PROBLEM REQUIREMENTS: Go through the records and show each line where the word "with" occurs.

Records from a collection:
- Opening Delimiter -
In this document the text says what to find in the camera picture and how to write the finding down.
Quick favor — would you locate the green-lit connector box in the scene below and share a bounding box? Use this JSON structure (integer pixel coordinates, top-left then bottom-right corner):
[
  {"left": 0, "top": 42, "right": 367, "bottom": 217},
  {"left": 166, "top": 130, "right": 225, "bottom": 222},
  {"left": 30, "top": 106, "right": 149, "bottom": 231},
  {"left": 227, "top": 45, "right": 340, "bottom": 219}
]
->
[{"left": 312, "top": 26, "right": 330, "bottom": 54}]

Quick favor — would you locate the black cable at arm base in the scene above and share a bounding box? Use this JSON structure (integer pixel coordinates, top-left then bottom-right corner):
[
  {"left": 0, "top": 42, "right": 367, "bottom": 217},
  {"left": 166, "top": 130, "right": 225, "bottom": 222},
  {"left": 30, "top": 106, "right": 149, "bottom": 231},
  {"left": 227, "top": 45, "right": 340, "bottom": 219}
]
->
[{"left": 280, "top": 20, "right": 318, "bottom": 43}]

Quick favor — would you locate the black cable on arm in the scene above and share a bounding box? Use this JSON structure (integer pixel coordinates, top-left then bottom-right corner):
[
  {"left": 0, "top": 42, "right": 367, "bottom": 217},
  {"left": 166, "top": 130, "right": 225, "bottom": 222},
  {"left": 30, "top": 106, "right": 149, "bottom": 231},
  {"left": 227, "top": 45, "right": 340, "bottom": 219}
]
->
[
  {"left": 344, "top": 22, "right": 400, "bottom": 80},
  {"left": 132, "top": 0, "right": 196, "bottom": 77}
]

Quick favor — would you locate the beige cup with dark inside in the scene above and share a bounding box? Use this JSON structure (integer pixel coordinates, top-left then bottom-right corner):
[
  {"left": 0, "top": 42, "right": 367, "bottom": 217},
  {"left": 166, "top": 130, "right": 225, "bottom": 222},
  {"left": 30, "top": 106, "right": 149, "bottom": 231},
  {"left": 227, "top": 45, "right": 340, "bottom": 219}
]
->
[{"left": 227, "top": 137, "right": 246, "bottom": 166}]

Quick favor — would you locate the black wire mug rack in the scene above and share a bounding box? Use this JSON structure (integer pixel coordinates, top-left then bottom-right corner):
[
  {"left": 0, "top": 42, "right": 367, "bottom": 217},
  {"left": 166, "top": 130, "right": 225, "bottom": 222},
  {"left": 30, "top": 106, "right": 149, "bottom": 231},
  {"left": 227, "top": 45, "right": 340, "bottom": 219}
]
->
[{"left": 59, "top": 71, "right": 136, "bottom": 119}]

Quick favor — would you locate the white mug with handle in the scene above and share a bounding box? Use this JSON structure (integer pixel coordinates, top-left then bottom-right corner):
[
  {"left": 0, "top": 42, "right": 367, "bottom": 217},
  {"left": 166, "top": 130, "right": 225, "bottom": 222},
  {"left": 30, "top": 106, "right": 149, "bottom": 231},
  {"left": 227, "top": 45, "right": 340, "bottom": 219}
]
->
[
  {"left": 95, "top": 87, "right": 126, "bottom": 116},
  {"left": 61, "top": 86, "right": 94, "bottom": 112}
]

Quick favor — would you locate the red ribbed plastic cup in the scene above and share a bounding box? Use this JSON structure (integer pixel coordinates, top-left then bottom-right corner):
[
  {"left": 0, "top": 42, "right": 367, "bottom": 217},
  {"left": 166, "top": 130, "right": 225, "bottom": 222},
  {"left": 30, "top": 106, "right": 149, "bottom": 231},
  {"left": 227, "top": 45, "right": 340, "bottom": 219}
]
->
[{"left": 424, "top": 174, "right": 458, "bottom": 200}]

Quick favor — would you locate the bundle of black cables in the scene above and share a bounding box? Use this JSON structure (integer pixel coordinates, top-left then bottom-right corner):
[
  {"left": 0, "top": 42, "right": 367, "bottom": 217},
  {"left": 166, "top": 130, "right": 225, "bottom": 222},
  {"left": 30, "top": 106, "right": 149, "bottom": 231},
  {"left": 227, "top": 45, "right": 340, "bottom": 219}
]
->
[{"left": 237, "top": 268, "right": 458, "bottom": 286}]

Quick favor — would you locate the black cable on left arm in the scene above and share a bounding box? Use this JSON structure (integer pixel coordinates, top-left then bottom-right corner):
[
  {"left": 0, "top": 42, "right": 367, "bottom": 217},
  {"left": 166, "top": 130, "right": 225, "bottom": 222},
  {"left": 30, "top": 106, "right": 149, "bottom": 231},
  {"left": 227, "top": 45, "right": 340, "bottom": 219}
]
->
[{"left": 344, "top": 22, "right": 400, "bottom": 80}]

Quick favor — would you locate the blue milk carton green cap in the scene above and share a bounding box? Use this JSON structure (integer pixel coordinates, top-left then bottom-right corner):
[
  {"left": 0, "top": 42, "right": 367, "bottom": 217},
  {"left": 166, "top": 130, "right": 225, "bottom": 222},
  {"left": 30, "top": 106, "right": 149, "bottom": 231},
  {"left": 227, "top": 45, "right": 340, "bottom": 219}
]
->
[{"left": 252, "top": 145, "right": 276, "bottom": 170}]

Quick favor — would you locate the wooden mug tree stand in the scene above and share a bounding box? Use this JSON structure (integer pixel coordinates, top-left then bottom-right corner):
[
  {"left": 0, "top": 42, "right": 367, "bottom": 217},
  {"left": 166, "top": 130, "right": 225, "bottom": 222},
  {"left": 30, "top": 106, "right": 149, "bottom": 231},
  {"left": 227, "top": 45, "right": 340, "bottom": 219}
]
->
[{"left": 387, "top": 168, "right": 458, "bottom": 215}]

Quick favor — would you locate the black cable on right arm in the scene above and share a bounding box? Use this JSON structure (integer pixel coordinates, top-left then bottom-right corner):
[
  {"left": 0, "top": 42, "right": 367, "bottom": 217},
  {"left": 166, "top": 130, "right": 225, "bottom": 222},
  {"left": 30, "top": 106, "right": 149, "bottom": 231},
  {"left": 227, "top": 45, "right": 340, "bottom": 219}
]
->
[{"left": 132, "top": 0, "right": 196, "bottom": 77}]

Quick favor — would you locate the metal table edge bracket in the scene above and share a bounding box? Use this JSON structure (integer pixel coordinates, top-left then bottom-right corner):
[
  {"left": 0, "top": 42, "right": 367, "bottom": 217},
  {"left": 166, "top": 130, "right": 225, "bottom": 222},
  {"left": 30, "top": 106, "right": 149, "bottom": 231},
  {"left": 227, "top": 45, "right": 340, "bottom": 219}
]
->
- Closing Delimiter -
EXERCISE SOLUTION:
Quick favor — would you locate the beige cup with dark inside in the scene above and share a bounding box? Use this JSON structure (integer pixel coordinates, top-left then bottom-right corner):
Quick favor — would you locate the white mug with handle in the scene above and share a bounding box? Use this JSON structure (integer pixel coordinates, top-left then bottom-right corner):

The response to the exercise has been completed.